As the head of a staffing firm, you will at some point have to consider your succession from the firm. This could involve one of several scenarios: outright sale of the firm, an exciting merger and new venture, sale to a current partner or even internal succession.
Whenever you sell your staffing firm, and whatever your reasons for doing so, one thing remains constant: you will be looking for the best possible valuation for it. A good valuation can mean the difference between a good or great retirement pot or alternatively it could mean the difference between a modest or healthy venture capital fund for a new business venture.
With so much at stake, it is imperative that the valuation potential of your staffing firm is not left to chance and that you take active to steps to build and develop your staffing firm in a way that maximizes the longer term resale value of the business. This is while balancing your immediate month-to-month needs for financial sustenance from the business.
Before you can begin to develop your business in a way to maximize its eventual sale value you should have a clear understanding of how a staffing company is valuated. Fortunately, this is reasonably straightforward as it follows the general principles of business valuation, e.g. Earnings X Multiple = SALE PRICE. But, what is the mystery multiple, you may ask? This is the crucial point as it depends on the perceived health of your staffing firm as measured by several key performance indicators, which are composed of both external and internal factors.
External factors typically include items such as: general industry growth potential, local economy, staffing market segment, and whether you have other interested suitors.
Internal factors include indicators such as: EBITDA, ratio of temporary placements to overall business, duration of contract/exclusivity agreements with clients, how diverse your client portfolio is, and the financial position of your customers.
While you have limited control of the external factors, you can and should control and influence the internal factors in a way that they enhance the long term valuation potential of your business. Some of these decisions may be at odds with your short-term needs for cash/revenue; therefore, you will have a careful balancing act to play between your short-and-long-term goals.
Below, I have set out several key critical measures that you should be focused on to maximize the valuation potential of your staffing firm.
- Scale of revenue; Is your business large enough to be able to absorb the shocks and pressures of business downturns, economic cycles and leadership turnover? Smaller revenues represent risk to a buyer, meaning you can expect lower valuations. So build your revenues as high as possible.
- Is your business concentrated within a small number of clients? If this is the case, then you have adopted a risky strategy because if one or two major clients leave it could be devastating for your firm. While this approach may bring you good short-term revenue, it represents risk to a potential buyer and will mean you receive a lower valuation.
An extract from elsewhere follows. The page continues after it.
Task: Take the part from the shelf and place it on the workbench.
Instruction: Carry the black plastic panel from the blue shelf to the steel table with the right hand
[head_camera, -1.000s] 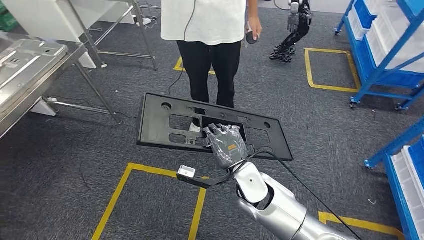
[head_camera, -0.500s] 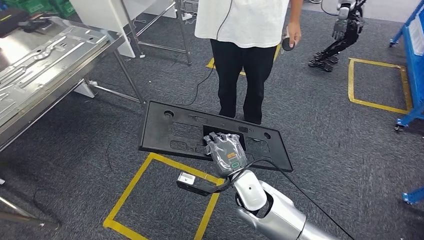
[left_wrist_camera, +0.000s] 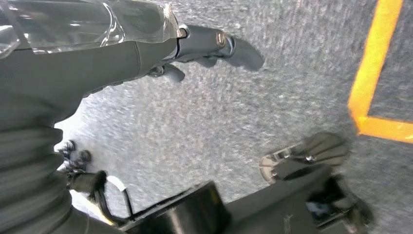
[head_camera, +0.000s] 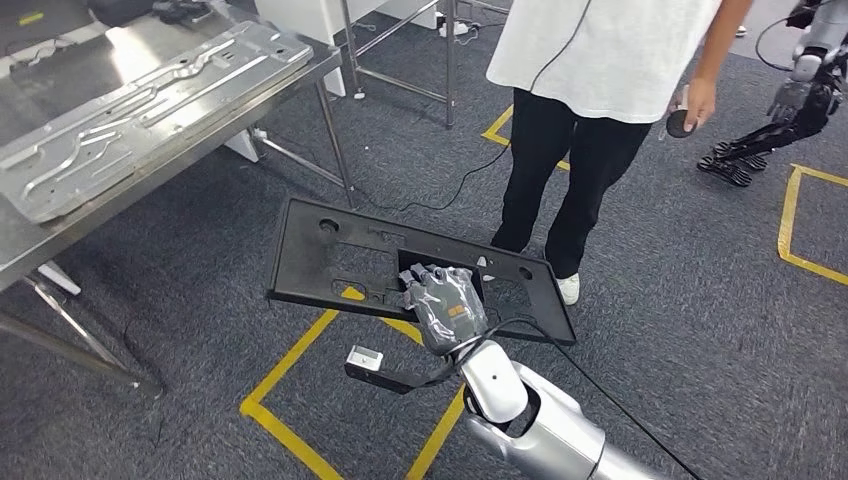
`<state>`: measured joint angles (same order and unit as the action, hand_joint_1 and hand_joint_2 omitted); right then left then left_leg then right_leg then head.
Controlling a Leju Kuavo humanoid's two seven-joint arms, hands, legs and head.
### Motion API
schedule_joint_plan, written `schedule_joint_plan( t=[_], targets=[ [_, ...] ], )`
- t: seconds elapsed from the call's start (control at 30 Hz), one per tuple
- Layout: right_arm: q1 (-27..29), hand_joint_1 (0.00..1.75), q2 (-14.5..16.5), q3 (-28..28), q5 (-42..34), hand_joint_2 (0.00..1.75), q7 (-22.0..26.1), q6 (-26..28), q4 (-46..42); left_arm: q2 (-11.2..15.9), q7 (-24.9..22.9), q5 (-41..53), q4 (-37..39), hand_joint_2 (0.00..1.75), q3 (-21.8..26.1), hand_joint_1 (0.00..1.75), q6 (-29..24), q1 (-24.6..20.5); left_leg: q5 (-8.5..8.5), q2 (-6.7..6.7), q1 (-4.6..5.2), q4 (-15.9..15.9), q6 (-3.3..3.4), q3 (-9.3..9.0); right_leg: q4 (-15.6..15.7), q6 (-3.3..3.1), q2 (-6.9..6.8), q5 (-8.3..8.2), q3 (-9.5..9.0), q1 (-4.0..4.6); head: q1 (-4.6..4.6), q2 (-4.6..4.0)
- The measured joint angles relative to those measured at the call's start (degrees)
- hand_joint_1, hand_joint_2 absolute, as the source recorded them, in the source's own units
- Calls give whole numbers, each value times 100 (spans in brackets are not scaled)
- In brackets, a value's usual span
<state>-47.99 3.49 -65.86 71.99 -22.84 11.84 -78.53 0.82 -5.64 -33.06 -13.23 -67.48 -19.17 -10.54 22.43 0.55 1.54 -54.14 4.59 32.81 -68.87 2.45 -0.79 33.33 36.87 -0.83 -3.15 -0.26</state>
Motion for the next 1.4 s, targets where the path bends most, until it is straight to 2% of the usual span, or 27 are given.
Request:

Where possible, spread your business out across a larger number of clients.
- How diverse is your client portfolio? While it is a perfectly good practice for firms to specialize in a sector such as IT, it is important that you have a diverse range of clients within your specialized area so your risk is evenly spread, should one area of the IT market suffer a downturn or become more competitive due to the entry of a new player. If your client portfolio is too narrowly focused the buyer will sense risk and this will negatively affect your valuation. Spread your risk.
- Build and develop a strong management team. A high performing, engaged and stable/long-serving management team will increase the potential value of a firm significantly. A team that has performed well for a long time is likely to continue to perform well and is therefore attractive to a buyer. Firms that are dependent on one key person represent a risk to buyers and will have a lower potential valuation.
- Develop high quality client relationships. By high quality, I mean long standing relationships with a broad range of clients with average assignment lengths of six months or longer. This is a good indicator of revenue stability, which will reassure a potential buyer and will increase your potential valuation.
- Maintain sufficient contract gross margins. In the staffing sector, gross margins that are much below 25 percent will be of concern to a buyer and are likely to result in a lower valuation.
- Remember bottom line/EBIDTA profits expectations can vary from industry to industry. Eight to twelve percent should be considered a healthy margin to aim for and will result in an optimal valuation for your firm.
- Measure top line growth rate. This is another good indicator of the effectiveness of the sales and operations engine of the business. Ten percent CAGR (over three years) represents a solid growth rate and 20 percent or higher is exceptional. The higher the CAGR the higher the potential valuation.
By working to ensure that your staffing firm excels in all the key indicators listed above, you can maximize the long-term valuation potential of your business.
As I said the short term need for cash and turnover may at times impede your ability to focus on the long term measures, so ultimately you may need a balanced strategy requiring you to keep one eye in the present and one eye in the future.